Paris: Paris on Saturday said it was cancelling its traditional New Year fireworks as Europe braced for tighter curbs to rein in the spread of the new strain of the coronavirus fuelling a resurgence in COVID-19 cases worldwide.
EU chief Ursula von der Leyen has warned the Omicron coronavirus variant could be dominant in Europe by mid-January.
Many countries have decided to reintroduce travel restrictions and other containment measures since it was first detected in South Africa last month.
"With regard to the acceleration of the pandemic, and the risks related to the end-of-year festivities, authorities should impose significant restrictions," France's scientific panel said.
And Paris municipal authorities announced "with regret that we will have to cancel all the festivities planned on the Champs Elysees on December 31.
"The fireworks will not take place, nor unfortunately will there be any DJ sets," the mayor's office told AFP.
On Friday, Germany designated France and Denmark as high risk zones, and said it would impose quarantine on unvaccinated travellers from its two neighbours, starting from Sunday.
In Ireland, bars and restaurants will have to close from 8:00 pm from Sunday until January 30, prime minister Micheal Martin announced.

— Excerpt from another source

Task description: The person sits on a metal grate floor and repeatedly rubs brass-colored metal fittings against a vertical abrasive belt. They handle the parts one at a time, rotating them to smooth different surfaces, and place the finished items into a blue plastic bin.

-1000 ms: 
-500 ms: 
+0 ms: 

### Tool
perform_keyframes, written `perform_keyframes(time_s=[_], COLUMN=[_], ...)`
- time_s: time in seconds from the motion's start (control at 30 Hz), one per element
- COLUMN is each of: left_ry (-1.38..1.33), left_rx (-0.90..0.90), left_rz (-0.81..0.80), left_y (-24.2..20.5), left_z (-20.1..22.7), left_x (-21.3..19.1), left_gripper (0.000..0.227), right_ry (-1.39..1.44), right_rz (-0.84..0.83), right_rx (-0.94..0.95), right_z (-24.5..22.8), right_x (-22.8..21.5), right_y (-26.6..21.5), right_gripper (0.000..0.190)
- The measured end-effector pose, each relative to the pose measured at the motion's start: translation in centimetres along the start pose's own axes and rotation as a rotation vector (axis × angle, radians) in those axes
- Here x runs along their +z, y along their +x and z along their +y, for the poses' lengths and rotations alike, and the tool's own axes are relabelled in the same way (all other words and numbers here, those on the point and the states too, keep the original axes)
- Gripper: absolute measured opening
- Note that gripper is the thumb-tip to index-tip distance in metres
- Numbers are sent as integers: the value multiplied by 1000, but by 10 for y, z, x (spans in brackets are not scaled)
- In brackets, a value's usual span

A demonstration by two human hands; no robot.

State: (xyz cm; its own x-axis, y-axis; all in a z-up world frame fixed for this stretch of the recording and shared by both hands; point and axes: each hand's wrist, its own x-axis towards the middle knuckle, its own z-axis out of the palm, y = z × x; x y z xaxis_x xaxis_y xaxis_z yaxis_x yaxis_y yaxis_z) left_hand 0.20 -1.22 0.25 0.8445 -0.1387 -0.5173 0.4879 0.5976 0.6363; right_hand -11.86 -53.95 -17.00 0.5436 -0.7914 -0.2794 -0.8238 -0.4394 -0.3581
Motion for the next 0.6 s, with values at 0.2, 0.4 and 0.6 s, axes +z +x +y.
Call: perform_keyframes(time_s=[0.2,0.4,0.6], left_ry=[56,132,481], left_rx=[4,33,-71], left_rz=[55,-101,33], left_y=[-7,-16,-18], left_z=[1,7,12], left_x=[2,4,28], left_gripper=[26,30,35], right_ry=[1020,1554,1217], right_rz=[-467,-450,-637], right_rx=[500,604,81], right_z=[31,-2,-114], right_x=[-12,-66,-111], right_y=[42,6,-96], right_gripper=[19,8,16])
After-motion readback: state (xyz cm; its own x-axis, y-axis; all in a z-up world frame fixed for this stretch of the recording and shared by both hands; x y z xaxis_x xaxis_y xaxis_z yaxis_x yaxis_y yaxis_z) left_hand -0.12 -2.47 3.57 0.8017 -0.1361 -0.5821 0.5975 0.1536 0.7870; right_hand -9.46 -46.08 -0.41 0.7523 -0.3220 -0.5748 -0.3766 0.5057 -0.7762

Denmark, which this week had the highest per capita new COVID infection rate, said it would close cinemas, theatres and concert halls and restrict restaurant opening hours.
And Switzerland is also stepping up anti-COVID measures from Monday as the country battles an intense fifth wave of the virus, which has killed at least 5,335,968 people since the outbreak emerged in China in December 2019.
The Dutch govenrment is scheduled to hold an emergency meeting on Saturday afternoon after its team of expert scientific advisers recommended new restrictions to rein in Omicron, media reports said.
According to the reports, the government will hold a news conference at 1800 GMT to announce the new measures.
A number of countries are opening up their immunisation drives to younger children, even though the EU's health agency has warned that jabs alone will not be sufficient to stop the variant's rise.
In Portugal, where 88.9 per cent of the population is vaccinated, more than 60,000 children aged between five and 11 were set to receive their first jab of the Pfizer COVID-19 vaccine this weekend.
And in France, Health Minister Olivier Veran said that jabs will start to be administered to children in the same age group from Wednesday.
"If all goes well, we will start vaccination of children on the afternoon of December 22 in specially adapted centres," he told France Inter radio.
Nevertheless, the EU health agency ECDC has said measures like mask-wearing, distance working and the prevention of crowds were essential to reduce the burden on healthcare systems in the time available, with vaccines alone taking too long.
The EU's medicines watchdog last month approved the lower-dosage Pfizer-BioNTech shot for five to 11-year-olds, an age group experiencing high coronavirus infection rates across the continent.
The United States was the first large country to take the plunge and has so far vaccinated more than five million children in the five-to-11 age bracket.
Denmark was one of the first European countries to open vaccination to all over-fives on November 26, though it is not compulsory.
Inside a converted commercial warehouse in a suburb of the Danish capital, seven-year-old William was one of a number of children waiting for thier first COVID jab.
"I'm not scared, I've already done it 100 times," he said, showing off to his younger brother.
Another youngster, Camelia, said she was more than happy to get the jab.
"Everybody is the family was vaccinated, I was the last one," she said. "I'm happy I did it because now, if I get corona, I won't feel anything."